Swedish Foreign Minister Carl Bildt was an outspoken participant in the panel discussion at the plenary of the Human Rights Council in late February. The panel addressed “The Protection of Freedom of Expression on the Internet”. He observed that the world is moving on-line very fast and “big time”, and that is why the Human Rights Council needs to be concerned that “the freedoms of an off-line world must be protected in the on-line world”.
This was the first time that the Human Rights Council was hosting a comprehensive debate on the Internet, and it was a lively debate indeed. There were six panelists, including Minister Bildt, Google executive William Echikson, the Special Rapporteur on the promotion and protection of the right to freedom of opinion and expression Frank De La Rue from Guatemala, and other articulate human rights officials from South Africa, Indonesia and Brazil. The panel was moderated by Riz Khan of Al Jazeera (and formerly of CNN), although the session was technically chaired by a Vice President of the Human Rights Council. Mr. Khan skillfully moderated an interactive introductory panel discussion, however he was interrupted several times by points of order led by the delegate from Cuba, but supported by the delegates of China, Russia and at times also of Ecuador, to challenge his role as moderator when the rules of procedure require that only officers of the Human Rights Council may preside in official sessions of the Council. The Vice President, however, responded more than once by firmly asserting his presence as the formal presiding officer and then delegating the proceedings back to Mr. Khan. The disgruntled delegates were clearly not happy with the format – or were perhaps opting to challenge the process for other underlying reasons (e.g. animosity towards promoting Internet freedoms generally, or possibly something to do with other debates that were also on the Council’s agenda, such as the human rights situation in Syria).

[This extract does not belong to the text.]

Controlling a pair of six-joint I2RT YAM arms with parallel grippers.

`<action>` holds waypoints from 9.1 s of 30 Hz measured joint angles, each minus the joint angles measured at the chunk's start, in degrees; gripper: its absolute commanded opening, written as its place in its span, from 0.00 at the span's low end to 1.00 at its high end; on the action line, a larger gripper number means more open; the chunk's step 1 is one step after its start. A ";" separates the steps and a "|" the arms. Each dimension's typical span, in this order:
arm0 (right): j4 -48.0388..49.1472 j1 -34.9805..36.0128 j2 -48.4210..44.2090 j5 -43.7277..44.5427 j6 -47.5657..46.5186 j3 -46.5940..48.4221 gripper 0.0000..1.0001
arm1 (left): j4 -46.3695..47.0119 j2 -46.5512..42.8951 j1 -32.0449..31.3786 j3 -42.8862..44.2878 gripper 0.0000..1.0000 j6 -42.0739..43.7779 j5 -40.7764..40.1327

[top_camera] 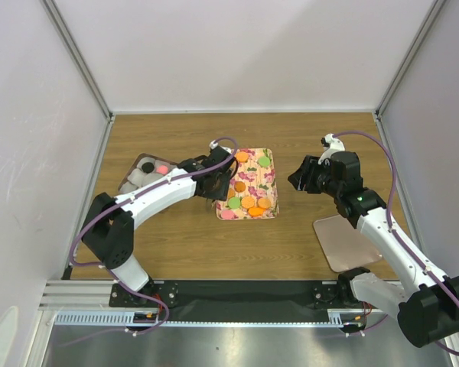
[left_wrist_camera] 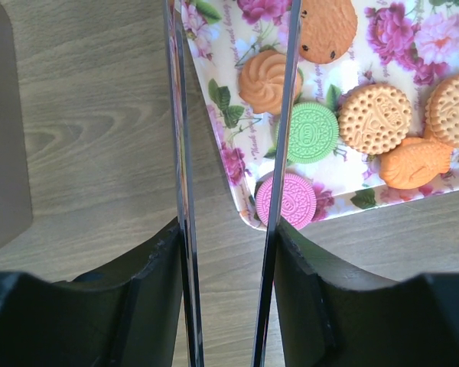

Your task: Pack the cookies

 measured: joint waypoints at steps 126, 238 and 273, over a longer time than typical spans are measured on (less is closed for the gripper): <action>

The popularity of the panel discussion, however, was clearly illustrated by what happened when the panelists had completed their introductory round of interactions with Mr. Khan. Immediately the room saw a flurry of Council members standing up and waving their country placards for recognition to be placed on the list of speakers to comment on the topic and the panelists’ remarks. It was quite a sight. The Secretariat was subsequently challenged by the procedures it followed on this matter, defended by the Vice President as being consistent with the rules for listing speakers in the order that they display their placards. However, since it appeared that almost all of the Council’s members (53 in total) were waving their placards all at once, it would seem unrealistic to infer that the Secretariat could possibly prepare such an orderly list. At the end of the allotted time, when there were still 10 or more not yet recognized, the Philippine delegate protested that all of his neighbors had been placed high up on the list, while he appeared at the bottom of the list, even though they had all waved their placards at the same time. We certainly sympathize with the Philippine delegate and agree that the listing order did appear to be arbitrary – not to blame the secretariat, though, since the chaotic display of placards had to be processed under the existing rules of visual recognition of requests to speak. We think the Council might benefit from an electronic system, although this has its drawbacks, too. What is striking is the fact that this was a truly popular debate on which almost all Council members wanted to have their say.